Line by line, return the listing exactly, without any of the images.
--
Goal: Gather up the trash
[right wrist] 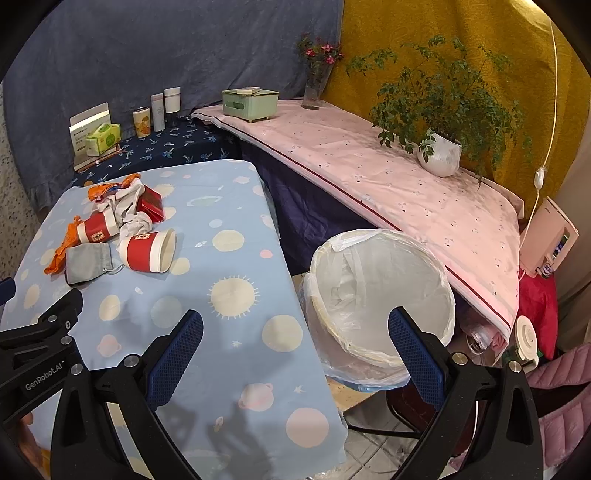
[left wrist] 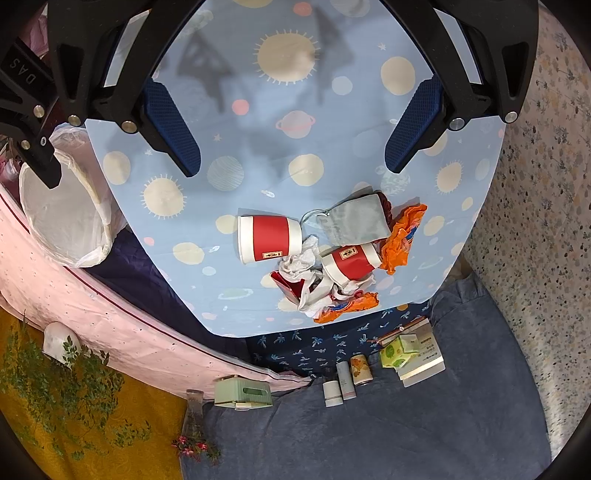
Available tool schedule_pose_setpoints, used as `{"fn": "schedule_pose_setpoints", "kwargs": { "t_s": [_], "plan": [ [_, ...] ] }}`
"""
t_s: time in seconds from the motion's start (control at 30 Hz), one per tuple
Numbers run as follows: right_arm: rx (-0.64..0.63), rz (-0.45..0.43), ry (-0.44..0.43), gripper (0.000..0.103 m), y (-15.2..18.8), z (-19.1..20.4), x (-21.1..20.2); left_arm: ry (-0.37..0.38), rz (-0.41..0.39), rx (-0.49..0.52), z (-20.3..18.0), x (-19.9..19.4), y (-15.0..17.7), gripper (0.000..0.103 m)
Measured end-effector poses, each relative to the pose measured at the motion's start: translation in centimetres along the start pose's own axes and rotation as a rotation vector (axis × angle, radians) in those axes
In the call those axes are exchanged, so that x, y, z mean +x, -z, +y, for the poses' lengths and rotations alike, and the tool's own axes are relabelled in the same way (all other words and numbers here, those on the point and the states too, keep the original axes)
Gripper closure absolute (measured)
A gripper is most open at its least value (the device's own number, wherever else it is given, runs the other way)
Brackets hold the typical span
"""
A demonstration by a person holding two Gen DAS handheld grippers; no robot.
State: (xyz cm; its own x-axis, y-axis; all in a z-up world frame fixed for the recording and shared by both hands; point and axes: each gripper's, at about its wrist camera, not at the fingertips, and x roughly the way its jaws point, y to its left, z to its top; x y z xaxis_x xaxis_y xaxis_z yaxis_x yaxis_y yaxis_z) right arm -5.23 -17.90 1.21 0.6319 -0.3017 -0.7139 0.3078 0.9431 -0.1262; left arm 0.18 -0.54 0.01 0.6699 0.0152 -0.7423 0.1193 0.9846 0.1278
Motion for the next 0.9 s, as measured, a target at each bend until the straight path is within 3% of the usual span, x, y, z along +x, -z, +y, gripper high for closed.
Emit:
{"fn": "schedule_pose_setpoints", "kwargs": {
  "t_s": [0.9],
  "plan": [
    [-0.004,-0.002,0.000,0.007,-0.29,-0.01,-0.06,0.003,-0.006,0.005,-0.63,-0.44,-0.27,0.007]
  ]
}}
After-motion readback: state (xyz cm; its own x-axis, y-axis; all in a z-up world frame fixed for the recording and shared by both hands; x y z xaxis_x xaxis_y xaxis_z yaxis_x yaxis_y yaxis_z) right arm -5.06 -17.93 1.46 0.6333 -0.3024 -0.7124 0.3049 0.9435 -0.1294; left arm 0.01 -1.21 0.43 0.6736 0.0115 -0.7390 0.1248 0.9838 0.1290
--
#### TASK RESULT:
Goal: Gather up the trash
[right wrist] 
[left wrist] 
Available tool schedule_pose_setpoints, used as `{"fn": "schedule_pose_setpoints", "kwargs": { "t_s": [_], "plan": [ [_, ...] ] }}`
"""
t_s: time in seconds from the motion's start (control at 30 Hz), one per tuple
Numbers run as follows: right_arm: rx (-0.64..0.63), rz (-0.45..0.43), ry (-0.44..0.43), gripper (0.000..0.103 m), y (-15.2..18.8), z (-19.1..20.4), x (-21.1..20.2); left_arm: ry (-0.37..0.38), rz (-0.41..0.39), rx (-0.49..0.52), z (-20.3..18.0), x (-19.9..19.4), y (-15.0..17.7), gripper (0.000..0.103 m)
Measured end-effector poses, each relative to the pose measured at the motion's start: translation in centimetres along the start pose's own axes and rotation as a rotation vector (axis × angle, radians) in those axes
In the call those axes are exchanged, so that x, y, z mean +x, -z, +y, for the poses' lengths and rotations alike, and the tool's own axes are relabelled in the same way (all other words and numbers here, those on the point and the states too, keep the original axes)
Gripper closure absolute (measured)
A gripper is most open at its least value (the device's own number, wherever else it is given, runs the other way)
Brackets hold the typical span
"""
A demonstration by a person holding two Gen DAS handheld grippers; no robot.
State: (xyz cm; its own x-axis, y-axis; all in a z-up world frame fixed for the recording and shared by both hands; point and axes: each gripper's, at about its wrist camera, not at the fingertips, and x roughly the way its jaws point, y to its left, z to its top; x y z xaxis_x xaxis_y xaxis_z yaxis_x yaxis_y yaxis_z) right arm -5.23 -17.90 1.21 0.6319 -0.3017 -0.7139 0.3078 0.9431 -0.1262; left arm 0.18 -0.54 0.01 0.6699 0.0152 -0.7423 0.1193 0.9846 0.1278
Motion for the next 0.9 s, as measured, a target at each bend until the straight path is within 3% of the usual span, x, y, z along +x, -z, +y, gripper high for closed.
Emit:
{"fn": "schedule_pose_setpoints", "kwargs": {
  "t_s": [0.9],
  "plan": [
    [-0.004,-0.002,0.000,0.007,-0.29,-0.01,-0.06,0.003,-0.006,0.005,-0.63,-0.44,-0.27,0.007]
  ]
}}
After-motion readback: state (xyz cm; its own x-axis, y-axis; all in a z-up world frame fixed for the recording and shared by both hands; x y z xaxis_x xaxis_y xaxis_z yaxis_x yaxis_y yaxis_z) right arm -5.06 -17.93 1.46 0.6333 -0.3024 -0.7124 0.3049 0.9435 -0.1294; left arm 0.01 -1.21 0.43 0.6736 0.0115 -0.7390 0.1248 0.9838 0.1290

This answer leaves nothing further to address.